The Fed’s been wrong on inflation again. It may adjust its forecast.


The U.S. economy hasn’t slowed all that much. High inflation has proven to be quite sticky. And the rip-roaring labor market is still producing lots of new jobs.

No matter. The Federal Reserve is poised to make no change in a key U.S. interest rate next week after raising it in 10 straight meetings since the spring of 2022.

If the Fed pauses or skips a rate hike, as Wall Street widely expects, the central bank needs to craft a new message to explain its decision to go easy in light of prevailing trends on growth and inflation, economists say.

One way to do that to fine-tune the Fed’s latest quarterly forecast for the economy.

The Fed could push out its prediction of an economic slowdown and rising unemployment into 2024. And concede — yet again — that inflation might take a bit longer than expected to subdue.

“They have to acknowledge the economy is stronger than they thought,” said Chris Zaccarelli, chief investment officer of the Independent Advisor Alliance in Charlotte, N.C. “And clearly the labor market has held on longer than expected.”

In its March forecast, the Fed predicted growth in the U.S. economy would slow to a meager 0.4% in 2023 from 2.1% last year. Basically that would put the U.S. on the cusp of recession.

Yet like so many of the Fed’s pandemic-era predictions, its forecast for gross domestic product doesn’t look so good right now. GDP expanded at a 1.3% annual pace in the first quarter and new information suggests it could be revised closer to 2%.

Early data also suggests GDP in the second quarter could increase at a similar clip, largely because of surprising resilience in consumer spending.

“It would take a really disappointing second quarter or a much faster slowdown in the second half of the year” to meet the Fed’s GDP forecast, said Jim Baird, chief investment at Plante Moran Financial Advisors.

What’s kept consumer spending — the main engine of the economy — from sputtering are rising incomes and still-strong labor market.

The U.S. produced a prodigious 339,000 new jobs in May, more than three times what the Fed thinks the economy needs.

The Fed had predicted unemployment would climb to 4.5% by year end as the economy slowed, reducing the upward pressure on wages and helping the Fed to get inflation under control.

Yet that forecast also looks in doubt. The jobless rate jumped to 3.7% in May from 3.4%, but it’s been stuck near a half-century low for months.

“They are running out of time to push the unemployment rate higher,” Baird said.

What would be a telltale sign of a pronounced decline? The U.S. economy shedding most of the 1.57 million new jobs created this year.

“You’d have to pull out another million-ish jobs from the economy,” said Brian Mulberry, client portfolio manager at Zacks Investment Research.

What the Fed could do is flip the script.

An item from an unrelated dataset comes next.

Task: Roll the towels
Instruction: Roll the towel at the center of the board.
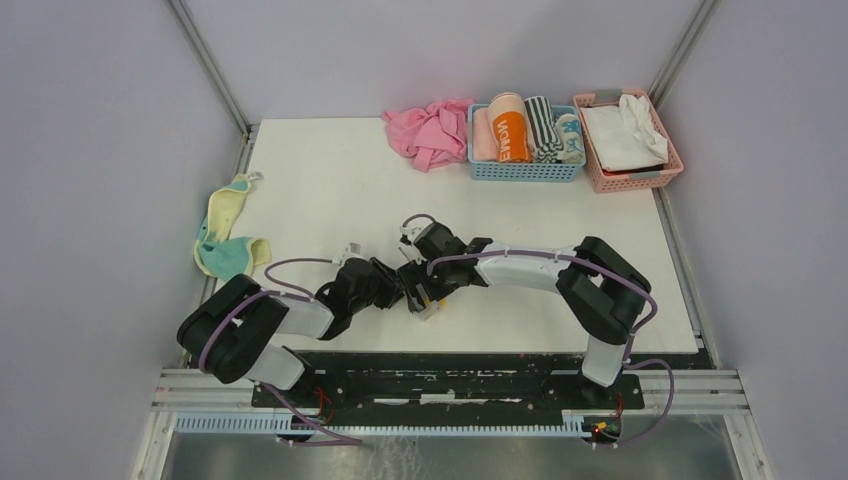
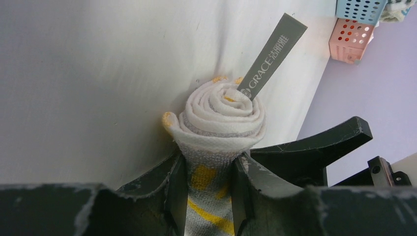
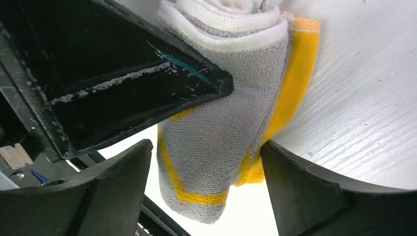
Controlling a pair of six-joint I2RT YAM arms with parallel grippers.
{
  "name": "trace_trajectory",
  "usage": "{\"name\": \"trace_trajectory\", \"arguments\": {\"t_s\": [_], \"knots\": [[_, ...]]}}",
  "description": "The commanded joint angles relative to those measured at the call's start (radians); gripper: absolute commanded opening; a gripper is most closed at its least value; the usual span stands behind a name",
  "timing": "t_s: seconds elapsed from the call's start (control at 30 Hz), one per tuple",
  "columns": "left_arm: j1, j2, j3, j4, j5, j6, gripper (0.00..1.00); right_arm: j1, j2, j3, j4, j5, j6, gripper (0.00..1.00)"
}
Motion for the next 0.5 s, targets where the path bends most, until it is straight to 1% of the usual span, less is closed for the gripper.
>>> {"name": "trace_trajectory", "arguments": {"t_s": [0.0, 0.13, 0.23, 0.37, 0.47], "knots": [[0.0, 0.042, -0.047, -0.103, -0.038, -0.029, 0.39, 0.004, -0.009, -0.008, 0.02, -0.016, 0.033, 0.89], [0.001, 0.035, -0.047, -0.103, -0.039, -0.03, 0.39, 0.004, -0.002, 0.041, -0.066, 0.075, 0.016, 0.89], [0.001, 0.034, -0.047, -0.103, -0.038, -0.031, 0.39, 0.01, 0.035, 0.056, -0.096, 0.098, 0.003, 0.89], [0.001, 0.04, -0.045, -0.102, -0.036, -0.032, 0.39, 0.032, 0.082, 0.056, -0.114, 0.108, -0.004, 0.85], [-0.001, 0.05, -0.041, -0.096, -0.032, -0.033, 0.39, 0.055, 0.121, 0.065, -0.135, 0.105, -0.013, 0.8]]}}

It might raise its GDP forecast for 2023 and lower its 1.2% estimate for 2024, indicating it now believes the long-expected slowdown in the economy will take place either late this year or early next year.

The Fed could also lower its unemployment forecast for this year by a notches, but stick to its view that the jobless rate will rise above 4.5% by next year.

What about inflation?

Most forecasters don’t think the Fed will tinker much with its predictions even though progress has been slow lately.

The Fed has predicted that price increases would slow to 3.1% this year, based its preferred PCE index. Inflation as measured by the PCE stood at a yearly rate of 4.4% in April.

The Fed also thinks the core rate of inflation, which excludes volatile food and energy costs, will taper off to 3.6% by year end. The yearly rate stood at 4.7% in March.

Even the Fed’s more optimistic forecasts still leaves it far from its 2% inflation goal.

Wall Street is split on whether the central bank will pencil in another rate hike this year by raising its fed funds target to 5.3% from the current 5.1%.

“The only things that will change their mind again is if inflation moves higher,” contended Zaccarelli .

He said the Fed will talk tough on inflation, but it would prefer to carry a smaller stick. “They don’t want to crash the economy.”

Mulberry is not so sure. If getting prices back down is their primary goal, he argued, “they should be inclined to continue to hike” given the strength of the economy and the labor market.